PROBLEM TO WORK ON =
The following data has a line with "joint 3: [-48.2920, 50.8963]" and a line with "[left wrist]". Write out exactly those lines and all the lines between them.

Top of EXERCISE MATERIALS

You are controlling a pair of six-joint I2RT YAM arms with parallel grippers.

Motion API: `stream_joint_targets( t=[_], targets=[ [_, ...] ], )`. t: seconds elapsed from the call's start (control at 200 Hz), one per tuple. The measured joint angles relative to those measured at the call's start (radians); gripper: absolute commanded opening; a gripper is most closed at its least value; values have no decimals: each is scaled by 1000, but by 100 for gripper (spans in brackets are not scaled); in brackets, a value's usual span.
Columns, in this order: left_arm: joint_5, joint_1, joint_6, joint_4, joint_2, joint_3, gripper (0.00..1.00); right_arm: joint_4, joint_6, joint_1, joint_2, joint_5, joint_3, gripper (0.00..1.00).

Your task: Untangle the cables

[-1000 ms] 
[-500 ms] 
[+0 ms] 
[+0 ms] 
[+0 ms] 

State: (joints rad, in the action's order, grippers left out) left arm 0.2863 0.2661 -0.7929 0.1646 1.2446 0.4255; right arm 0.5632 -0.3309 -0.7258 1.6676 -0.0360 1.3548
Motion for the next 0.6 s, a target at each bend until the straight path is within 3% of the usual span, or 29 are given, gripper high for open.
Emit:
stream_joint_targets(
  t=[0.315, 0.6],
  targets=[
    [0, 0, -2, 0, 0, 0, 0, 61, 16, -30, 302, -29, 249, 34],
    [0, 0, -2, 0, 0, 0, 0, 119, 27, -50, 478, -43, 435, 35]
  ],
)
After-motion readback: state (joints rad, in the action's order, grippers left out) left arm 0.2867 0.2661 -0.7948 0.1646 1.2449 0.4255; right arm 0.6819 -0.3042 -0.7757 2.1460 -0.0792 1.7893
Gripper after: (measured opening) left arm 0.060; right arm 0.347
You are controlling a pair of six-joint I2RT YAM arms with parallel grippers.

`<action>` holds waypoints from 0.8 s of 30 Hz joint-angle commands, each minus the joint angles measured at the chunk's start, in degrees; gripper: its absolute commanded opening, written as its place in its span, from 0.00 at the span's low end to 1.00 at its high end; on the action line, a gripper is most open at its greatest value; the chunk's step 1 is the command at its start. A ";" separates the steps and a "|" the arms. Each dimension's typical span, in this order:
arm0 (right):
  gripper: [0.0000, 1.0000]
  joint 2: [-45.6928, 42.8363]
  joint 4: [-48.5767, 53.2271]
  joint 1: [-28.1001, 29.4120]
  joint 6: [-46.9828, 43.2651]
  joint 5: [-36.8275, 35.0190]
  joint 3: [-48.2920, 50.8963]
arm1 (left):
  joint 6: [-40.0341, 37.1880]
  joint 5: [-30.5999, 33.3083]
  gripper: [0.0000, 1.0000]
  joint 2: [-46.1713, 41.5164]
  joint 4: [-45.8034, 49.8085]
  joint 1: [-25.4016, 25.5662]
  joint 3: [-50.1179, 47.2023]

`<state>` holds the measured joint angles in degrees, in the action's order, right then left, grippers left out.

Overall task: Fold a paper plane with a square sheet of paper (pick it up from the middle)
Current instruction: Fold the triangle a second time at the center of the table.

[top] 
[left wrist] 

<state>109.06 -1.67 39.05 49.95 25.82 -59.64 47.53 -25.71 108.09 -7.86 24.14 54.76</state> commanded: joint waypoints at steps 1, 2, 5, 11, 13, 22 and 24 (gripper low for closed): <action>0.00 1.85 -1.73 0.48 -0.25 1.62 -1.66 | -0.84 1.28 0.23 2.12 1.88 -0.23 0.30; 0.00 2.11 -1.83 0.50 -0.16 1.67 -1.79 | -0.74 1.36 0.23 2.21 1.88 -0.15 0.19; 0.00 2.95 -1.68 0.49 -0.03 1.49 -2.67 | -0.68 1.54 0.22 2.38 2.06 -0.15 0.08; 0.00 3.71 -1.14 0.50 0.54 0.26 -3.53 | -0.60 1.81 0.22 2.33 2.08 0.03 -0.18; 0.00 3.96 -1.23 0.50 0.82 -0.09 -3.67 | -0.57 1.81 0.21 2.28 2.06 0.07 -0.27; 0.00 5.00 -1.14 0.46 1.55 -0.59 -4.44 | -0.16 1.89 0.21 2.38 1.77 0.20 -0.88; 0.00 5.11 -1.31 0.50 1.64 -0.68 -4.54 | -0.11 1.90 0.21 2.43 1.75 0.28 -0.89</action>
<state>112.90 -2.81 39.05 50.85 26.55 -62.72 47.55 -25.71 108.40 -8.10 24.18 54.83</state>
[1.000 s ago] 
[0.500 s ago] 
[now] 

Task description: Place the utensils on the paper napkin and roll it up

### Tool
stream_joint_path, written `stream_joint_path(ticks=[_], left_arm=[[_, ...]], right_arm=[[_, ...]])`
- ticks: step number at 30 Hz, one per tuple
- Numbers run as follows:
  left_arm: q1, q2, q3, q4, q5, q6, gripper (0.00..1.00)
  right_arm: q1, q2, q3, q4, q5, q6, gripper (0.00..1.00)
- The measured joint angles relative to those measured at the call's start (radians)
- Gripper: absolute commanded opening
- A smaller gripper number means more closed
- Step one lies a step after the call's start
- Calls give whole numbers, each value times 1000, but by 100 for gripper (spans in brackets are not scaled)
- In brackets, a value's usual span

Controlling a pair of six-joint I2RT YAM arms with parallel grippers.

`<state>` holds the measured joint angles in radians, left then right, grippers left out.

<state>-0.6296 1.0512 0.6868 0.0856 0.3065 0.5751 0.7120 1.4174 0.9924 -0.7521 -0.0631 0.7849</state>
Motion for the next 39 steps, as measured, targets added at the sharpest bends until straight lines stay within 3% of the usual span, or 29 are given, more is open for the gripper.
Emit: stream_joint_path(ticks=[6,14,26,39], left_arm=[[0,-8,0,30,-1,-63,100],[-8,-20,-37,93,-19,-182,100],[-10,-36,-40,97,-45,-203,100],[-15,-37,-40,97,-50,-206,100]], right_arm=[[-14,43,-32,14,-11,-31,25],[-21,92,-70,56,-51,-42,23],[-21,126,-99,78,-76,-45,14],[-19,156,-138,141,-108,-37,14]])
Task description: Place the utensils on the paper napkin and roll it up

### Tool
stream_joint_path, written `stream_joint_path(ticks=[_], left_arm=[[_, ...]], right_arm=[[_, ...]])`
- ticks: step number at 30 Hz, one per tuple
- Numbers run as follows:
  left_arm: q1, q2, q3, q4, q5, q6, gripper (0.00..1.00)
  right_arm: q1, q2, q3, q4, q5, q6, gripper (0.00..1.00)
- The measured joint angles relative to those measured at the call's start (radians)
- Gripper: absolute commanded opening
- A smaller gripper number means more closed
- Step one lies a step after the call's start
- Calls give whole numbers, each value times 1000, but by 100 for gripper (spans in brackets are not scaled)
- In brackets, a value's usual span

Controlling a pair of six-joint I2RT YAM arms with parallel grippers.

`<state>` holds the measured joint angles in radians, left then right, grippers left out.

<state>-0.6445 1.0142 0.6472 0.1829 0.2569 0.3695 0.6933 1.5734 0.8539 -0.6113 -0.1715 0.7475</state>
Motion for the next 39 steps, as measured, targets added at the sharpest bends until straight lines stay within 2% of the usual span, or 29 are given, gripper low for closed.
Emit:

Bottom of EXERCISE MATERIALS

RESPONSE TO THE EXERCISE =
  joint 3: [-48.2920, 50.8963]
arm1 (left):
  joint 6: [-40.0341, 37.1880]
  joint 5: [-30.5999, 33.3083]
  gripper: [0.0000, 1.0000]
  joint 2: [-46.1713, 41.5164]
  joint 4: [-45.8034, 49.8085]
  joint 1: [-25.4016, 25.5662]
  joint 3: [-50.1179, 47.2023]

`<state>` holds the measured joint angles in degrees, in the action's order, right then left, grippers left out.

Overall task: Fold a paper plane with a square sheet of paper (pick it up from the middle)
Current instruction: Fold the triangle a second time at the center of the table.

[top] 
[left wrist] 

The exercise is complete.